» **What you need to do**:
Print back each record unchanged, without pictures.

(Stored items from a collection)
——————

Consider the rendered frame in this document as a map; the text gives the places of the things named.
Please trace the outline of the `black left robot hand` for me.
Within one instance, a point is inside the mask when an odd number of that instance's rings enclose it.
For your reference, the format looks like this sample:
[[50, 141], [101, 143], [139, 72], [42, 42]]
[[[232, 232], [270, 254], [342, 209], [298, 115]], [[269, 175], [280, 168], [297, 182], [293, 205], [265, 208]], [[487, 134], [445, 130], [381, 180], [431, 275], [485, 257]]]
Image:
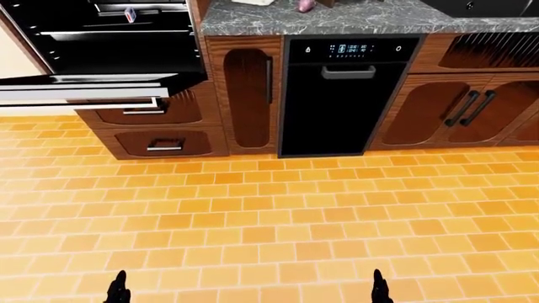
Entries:
[[110, 283], [103, 303], [130, 303], [131, 291], [125, 287], [126, 272], [121, 270]]

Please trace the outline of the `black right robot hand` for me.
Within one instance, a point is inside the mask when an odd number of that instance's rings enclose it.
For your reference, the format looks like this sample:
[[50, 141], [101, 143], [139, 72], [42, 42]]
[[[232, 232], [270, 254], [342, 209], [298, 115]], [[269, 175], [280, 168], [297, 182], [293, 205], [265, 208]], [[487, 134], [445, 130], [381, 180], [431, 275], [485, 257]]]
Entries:
[[394, 303], [389, 296], [387, 281], [383, 278], [379, 269], [374, 270], [373, 279], [371, 303]]

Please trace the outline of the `narrow wooden cabinet door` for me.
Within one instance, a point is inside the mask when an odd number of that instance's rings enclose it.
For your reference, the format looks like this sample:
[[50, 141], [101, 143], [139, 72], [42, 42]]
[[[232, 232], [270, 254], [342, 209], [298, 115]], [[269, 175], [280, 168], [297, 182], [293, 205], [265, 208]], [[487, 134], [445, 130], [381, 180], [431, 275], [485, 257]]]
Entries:
[[283, 38], [208, 36], [205, 42], [229, 152], [275, 154]]

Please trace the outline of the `black built-in oven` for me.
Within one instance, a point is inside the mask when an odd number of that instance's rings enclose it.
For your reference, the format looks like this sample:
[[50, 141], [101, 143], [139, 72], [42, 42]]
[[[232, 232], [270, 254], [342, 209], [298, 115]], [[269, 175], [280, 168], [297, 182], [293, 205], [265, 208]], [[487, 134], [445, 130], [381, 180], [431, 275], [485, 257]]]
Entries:
[[188, 0], [0, 0], [0, 19], [54, 74], [205, 71]]

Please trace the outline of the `black dishwasher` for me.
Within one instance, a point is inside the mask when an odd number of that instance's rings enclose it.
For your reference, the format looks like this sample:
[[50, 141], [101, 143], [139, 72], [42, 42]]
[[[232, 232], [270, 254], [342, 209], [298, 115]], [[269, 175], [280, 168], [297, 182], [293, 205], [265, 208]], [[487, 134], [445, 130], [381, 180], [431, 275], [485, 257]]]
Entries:
[[286, 37], [278, 156], [360, 156], [424, 35]]

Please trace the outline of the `wooden false drawer panel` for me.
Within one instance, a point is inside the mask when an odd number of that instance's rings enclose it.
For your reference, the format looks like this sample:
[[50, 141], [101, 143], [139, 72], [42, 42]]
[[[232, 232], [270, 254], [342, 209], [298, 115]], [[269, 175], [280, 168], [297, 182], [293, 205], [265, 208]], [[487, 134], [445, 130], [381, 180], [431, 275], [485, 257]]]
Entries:
[[410, 72], [539, 72], [539, 32], [427, 35]]

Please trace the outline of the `grey marble countertop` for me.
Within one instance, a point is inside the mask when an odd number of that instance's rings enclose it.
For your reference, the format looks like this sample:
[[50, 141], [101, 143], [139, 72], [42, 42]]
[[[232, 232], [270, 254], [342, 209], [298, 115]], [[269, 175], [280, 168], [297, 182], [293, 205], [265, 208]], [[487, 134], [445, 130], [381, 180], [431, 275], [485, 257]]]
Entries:
[[298, 12], [296, 0], [267, 7], [213, 0], [200, 25], [203, 35], [382, 35], [539, 32], [539, 18], [456, 19], [420, 0], [339, 0]]

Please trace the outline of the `black kitchen sink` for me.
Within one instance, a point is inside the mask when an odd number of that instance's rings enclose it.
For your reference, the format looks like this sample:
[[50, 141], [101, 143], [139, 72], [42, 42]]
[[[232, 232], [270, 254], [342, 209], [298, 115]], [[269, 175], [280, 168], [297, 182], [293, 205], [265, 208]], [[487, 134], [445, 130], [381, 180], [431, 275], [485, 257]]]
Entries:
[[454, 18], [539, 17], [539, 0], [420, 0]]

——————

» **Exercise answer**:
Consider the rendered frame in this document as a map; the text gives the places of the things named.
Please trace the outline of the `black left robot hand` for me.
Within one instance, a point is inside the mask when an odd number of that instance's rings enclose it.
For your reference, the format looks like this sample:
[[50, 141], [101, 143], [139, 72], [42, 42]]
[[[232, 232], [270, 254], [342, 209], [298, 115]], [[269, 175], [280, 168], [297, 182], [293, 205], [265, 208]], [[487, 134], [445, 130], [381, 180], [431, 275], [485, 257]]]
Image:
Entries:
[[110, 283], [103, 303], [130, 303], [131, 291], [125, 287], [126, 272], [121, 270]]

Please trace the outline of the `black right robot hand` for me.
Within one instance, a point is inside the mask when an odd number of that instance's rings enclose it.
For your reference, the format looks like this sample:
[[50, 141], [101, 143], [139, 72], [42, 42]]
[[[232, 232], [270, 254], [342, 209], [298, 115]], [[269, 175], [280, 168], [297, 182], [293, 205], [265, 208]], [[487, 134], [445, 130], [381, 180], [431, 275], [485, 257]]]
Entries:
[[394, 303], [389, 296], [387, 281], [383, 278], [379, 269], [374, 270], [373, 279], [371, 303]]

Please trace the outline of the `narrow wooden cabinet door` for me.
Within one instance, a point is inside the mask when an odd number of that instance's rings enclose it.
For your reference, the format looks like this sample:
[[50, 141], [101, 143], [139, 72], [42, 42]]
[[[232, 232], [270, 254], [342, 209], [298, 115]], [[269, 175], [280, 168], [297, 182], [293, 205], [265, 208]], [[487, 134], [445, 130], [381, 180], [431, 275], [485, 257]]]
Entries:
[[283, 38], [208, 36], [205, 42], [229, 152], [275, 154]]

Please trace the outline of the `black built-in oven` for me.
Within one instance, a point is inside the mask when an odd number of that instance's rings enclose it.
For your reference, the format looks like this sample:
[[50, 141], [101, 143], [139, 72], [42, 42]]
[[[232, 232], [270, 254], [342, 209], [298, 115]], [[269, 175], [280, 168], [297, 182], [293, 205], [265, 208]], [[487, 134], [445, 130], [381, 180], [431, 275], [485, 257]]]
Entries:
[[188, 0], [0, 0], [0, 19], [54, 74], [205, 71]]

Please trace the outline of the `black dishwasher` for me.
Within one instance, a point is inside the mask when an odd number of that instance's rings enclose it.
For your reference, the format looks like this sample:
[[50, 141], [101, 143], [139, 72], [42, 42]]
[[[232, 232], [270, 254], [342, 209], [298, 115]], [[269, 175], [280, 168], [297, 182], [293, 205], [265, 208]], [[487, 134], [445, 130], [381, 180], [431, 275], [485, 257]]]
Entries:
[[286, 37], [278, 156], [360, 156], [424, 35]]

Please trace the outline of the `wooden false drawer panel` for me.
Within one instance, a point is inside the mask when an odd number of that instance's rings enclose it.
For your reference, the format looks like this sample:
[[50, 141], [101, 143], [139, 72], [42, 42]]
[[[232, 232], [270, 254], [342, 209], [298, 115]], [[269, 175], [280, 168], [297, 182], [293, 205], [265, 208]], [[487, 134], [445, 130], [381, 180], [431, 275], [485, 257]]]
Entries:
[[410, 72], [539, 72], [539, 32], [427, 35]]

Please trace the outline of the `grey marble countertop` for me.
Within one instance, a point is inside the mask when an odd number of that instance's rings enclose it.
For your reference, the format looks like this sample:
[[50, 141], [101, 143], [139, 72], [42, 42]]
[[[232, 232], [270, 254], [342, 209], [298, 115]], [[269, 175], [280, 168], [297, 182], [293, 205], [265, 208]], [[487, 134], [445, 130], [381, 180], [431, 275], [485, 257]]]
Entries:
[[298, 12], [296, 0], [267, 7], [213, 0], [200, 25], [203, 35], [382, 35], [539, 32], [539, 18], [456, 19], [420, 0], [339, 0]]

Please trace the outline of the `black kitchen sink` for me.
Within one instance, a point is inside the mask when an odd number of that instance's rings enclose it.
For your reference, the format looks like this sample:
[[50, 141], [101, 143], [139, 72], [42, 42]]
[[[232, 232], [270, 254], [342, 209], [298, 115]], [[269, 175], [280, 168], [297, 182], [293, 205], [265, 208]], [[487, 134], [445, 130], [381, 180], [431, 275], [485, 257]]]
Entries:
[[454, 18], [539, 17], [539, 0], [420, 0]]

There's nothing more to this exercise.